**Exercise:**
Up to and including the line with "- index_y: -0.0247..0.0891", reproduce the listing below exactly, beginning at its first line.

**Data below:**
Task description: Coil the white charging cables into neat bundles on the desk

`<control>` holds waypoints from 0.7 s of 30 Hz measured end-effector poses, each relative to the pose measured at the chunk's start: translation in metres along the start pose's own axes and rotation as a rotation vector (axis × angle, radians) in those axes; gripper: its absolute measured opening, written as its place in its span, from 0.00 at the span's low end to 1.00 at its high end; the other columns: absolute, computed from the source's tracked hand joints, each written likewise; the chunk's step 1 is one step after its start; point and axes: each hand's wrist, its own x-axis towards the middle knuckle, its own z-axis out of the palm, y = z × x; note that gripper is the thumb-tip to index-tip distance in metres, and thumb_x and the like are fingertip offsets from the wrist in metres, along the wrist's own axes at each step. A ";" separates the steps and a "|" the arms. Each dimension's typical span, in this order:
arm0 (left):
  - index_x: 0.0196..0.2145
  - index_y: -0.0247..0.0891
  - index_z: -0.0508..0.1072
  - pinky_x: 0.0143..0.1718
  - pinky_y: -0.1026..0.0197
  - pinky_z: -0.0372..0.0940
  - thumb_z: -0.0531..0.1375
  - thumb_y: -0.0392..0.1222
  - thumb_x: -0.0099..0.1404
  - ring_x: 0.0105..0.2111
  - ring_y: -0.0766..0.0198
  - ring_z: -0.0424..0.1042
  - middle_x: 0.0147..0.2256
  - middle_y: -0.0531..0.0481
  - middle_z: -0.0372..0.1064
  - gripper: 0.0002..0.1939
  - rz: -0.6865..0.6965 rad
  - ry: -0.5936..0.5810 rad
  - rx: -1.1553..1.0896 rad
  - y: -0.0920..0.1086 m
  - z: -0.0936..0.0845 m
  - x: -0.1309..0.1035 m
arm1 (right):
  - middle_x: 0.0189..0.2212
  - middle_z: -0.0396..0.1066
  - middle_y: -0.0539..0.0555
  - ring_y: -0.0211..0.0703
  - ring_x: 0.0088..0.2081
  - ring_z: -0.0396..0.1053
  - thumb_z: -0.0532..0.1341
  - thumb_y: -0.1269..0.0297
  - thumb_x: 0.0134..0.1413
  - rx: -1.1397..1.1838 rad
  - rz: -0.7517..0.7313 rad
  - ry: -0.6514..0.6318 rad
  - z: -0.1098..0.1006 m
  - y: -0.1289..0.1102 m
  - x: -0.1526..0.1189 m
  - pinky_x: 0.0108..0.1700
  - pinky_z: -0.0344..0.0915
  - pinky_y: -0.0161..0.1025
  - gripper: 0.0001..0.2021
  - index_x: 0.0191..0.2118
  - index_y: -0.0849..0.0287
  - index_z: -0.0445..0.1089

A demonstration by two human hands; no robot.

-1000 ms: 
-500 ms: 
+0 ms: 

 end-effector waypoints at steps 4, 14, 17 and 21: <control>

**The completed task:**
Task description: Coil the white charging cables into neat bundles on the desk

`<control>` holds waypoints from 0.7 s of 30 Hz measured end-effector poses, each relative to the pose measured at the chunk's start: translation in metres along the start pose's own axes and rotation as a rotation vector (axis × angle, radians) in those axes; gripper: its absolute measured opening, written as its place in its span, from 0.00 at the span's low end to 1.00 at its high end; the other columns: absolute, computed from the source's tracked hand joints, each written likewise; the chunk's step 1 is one step after its start; point and axes: each hand's wrist, its own x-axis towards the middle knuckle, its own z-axis out of the palm, y = z × x; note that gripper is the thumb-tip to index-tip distance in metres, and thumb_x and the like are fingertip offsets from the wrist in metres, along the wrist's own axes at each step. A ";" separates the steps and a "|" the arms. Each dimension's typical span, in this order:
arm0 (left):
  - index_x: 0.0196..0.2145
  - index_y: -0.0247..0.0891

This exercise requires no further work.